= Radiocarbon calibration =

Conversion of radiocarbon years to yield calendar ages

Radiocarbon calibration is the process of converting raw carbon isotope percentages into estimates of the actual age of a sample. This is
necessary mainly because the atmospheric ^{14}C/^{12}C ratio has not been historically constant.

The process begins with a fixed formula that converts the isotope ratio into a number of "radiocarbon years" on the assumptions that the environmental isotope ratio has always been the same as in 1950 and that the half life of ^{14}C is 5568 years.
In order that the radiocarbon age would be the same no matter when it was measured, this uncalibrated age is usually given in "^{14}C years BP", where BP (literally "before present") means "before 1950".

The second step is to adjust the uncalibrated age to obtain a more accurate estimate of the age in calendar years. This takes into account that the real half life of ^{14}C is 5730 years, and also takes into account the variation in environment isotope ratios over the years. The adjustment is done by applying a "calibration curve" that is periodically updated.
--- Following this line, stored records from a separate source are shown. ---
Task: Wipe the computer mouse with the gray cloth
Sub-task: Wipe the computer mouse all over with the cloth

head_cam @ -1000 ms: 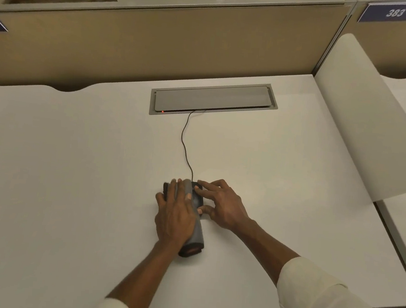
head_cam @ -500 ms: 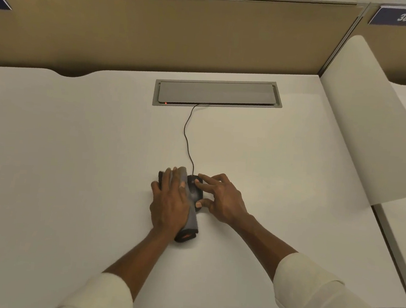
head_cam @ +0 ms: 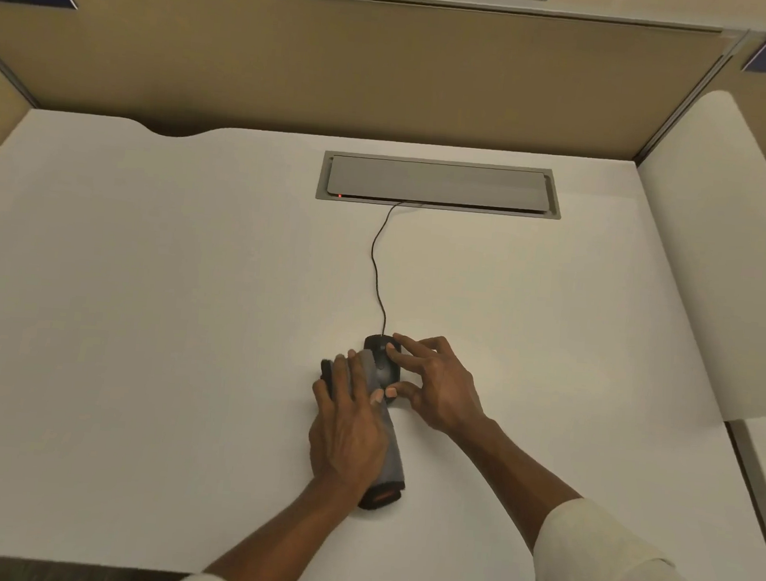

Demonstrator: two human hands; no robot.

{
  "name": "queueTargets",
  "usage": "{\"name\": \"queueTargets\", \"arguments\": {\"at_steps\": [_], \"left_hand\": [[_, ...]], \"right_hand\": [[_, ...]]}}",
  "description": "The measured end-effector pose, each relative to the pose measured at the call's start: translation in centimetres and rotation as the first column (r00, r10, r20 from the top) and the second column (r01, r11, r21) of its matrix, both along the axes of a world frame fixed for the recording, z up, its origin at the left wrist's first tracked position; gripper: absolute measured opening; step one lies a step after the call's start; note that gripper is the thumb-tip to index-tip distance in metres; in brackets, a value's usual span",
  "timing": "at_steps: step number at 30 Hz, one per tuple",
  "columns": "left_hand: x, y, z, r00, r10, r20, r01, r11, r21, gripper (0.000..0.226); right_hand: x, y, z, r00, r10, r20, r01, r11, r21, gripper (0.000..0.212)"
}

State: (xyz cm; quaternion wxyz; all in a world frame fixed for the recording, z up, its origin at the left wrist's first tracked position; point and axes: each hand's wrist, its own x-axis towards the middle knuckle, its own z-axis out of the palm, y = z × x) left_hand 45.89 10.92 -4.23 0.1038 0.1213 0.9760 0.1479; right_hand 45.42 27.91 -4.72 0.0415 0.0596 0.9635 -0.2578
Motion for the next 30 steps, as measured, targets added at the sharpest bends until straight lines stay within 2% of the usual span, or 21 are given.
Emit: {"name": "queueTargets", "arguments": {"at_steps": [2,5,9,12,19,23,26,30], "left_hand": [[-2.2,-0.1,0.1,0.998,-0.064,-0.026,0.063,0.997,-0.039,0.068],[-5.9,0.1,0.3,0.981,-0.194,0.014,0.194,0.976,-0.098,0.079],[-10.0,1.2,0.8,0.968,-0.249,0.027,0.251,0.966,-0.07,0.051],[-11.5,1.8,0.8,0.955,-0.292,0.041,0.295,0.953,-0.07,0.047],[-8.3,0.9,0.1,0.988,-0.146,0.046,0.146,0.989,0.002,0.056],[-4.1,0.3,0.2,0.997,-0.073,-0.018,0.074,0.997,0.003,0.06],[-1.1,0.1,0.1,0.997,-0.053,-0.059,0.053,0.999,-0.006,0.064],[1.7,-0.1,0.5,0.999,-0.038,-0.038,0.038,0.999,0.001,0.068]], "right_hand": [[0.0,0.1,0.1,1.0,0.009,-0.004,-0.009,1.0,0.001,0.058],[0.0,0.2,0.2,0.999,0.032,0.003,-0.032,0.999,0.015,0.06],[0.1,0.1,0.5,1.0,0.027,0.011,-0.028,1.0,0.009,0.061],[0.0,0.1,0.8,1.0,0.024,0.019,-0.024,1.0,0.008,0.061],[0.1,-0.1,0.9,0.999,0.034,0.022,-0.035,0.999,0.035,0.06],[0.1,0.0,0.9,0.999,0.049,0.009,-0.049,0.997,0.061,0.056],[0.1,-0.1,0.8,0.999,0.049,0.004,-0.05,0.996,0.078,0.057],[0.1,-0.2,0.5,0.999,0.032,0.013,-0.033,0.997,0.074,0.058]]}}
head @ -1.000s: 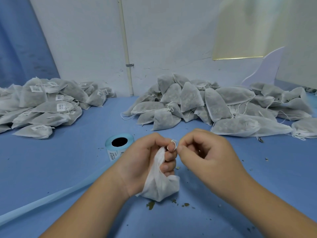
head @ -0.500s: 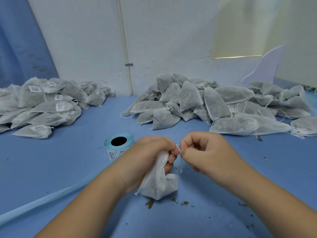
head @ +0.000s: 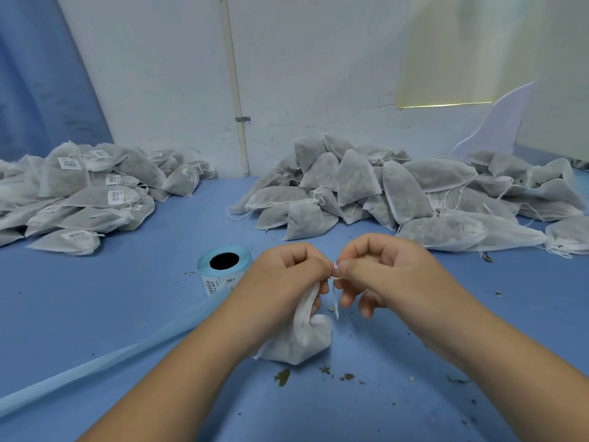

The points on the curve have been determined experimentally by such means as measuring the isotope ratio in wood whose age is firmly established by counting tree rings. Since the curve is not monotonic, sometimes more than one calendar age is possible. In addition, uncertainties in both the isotope measurement and the calibration curve mean that calibrated ages are cited as confidence intervals consisting of one of more ranges and the associated probability. For example, a calibrated age might be "2120–2144 or 2150–2171 cal BP with 90% confidence".

==History==
Willard Libby, the inventor of radiocarbon dating, pointed out as early as 1955 the possibility that the atmospheric ratio might have varied over time. Discrepancies began to be noted between measured ages and known historical dates for artefacts, and it became clear that corrections would need to be applied to radiocarbon ages to obtain calendar dates.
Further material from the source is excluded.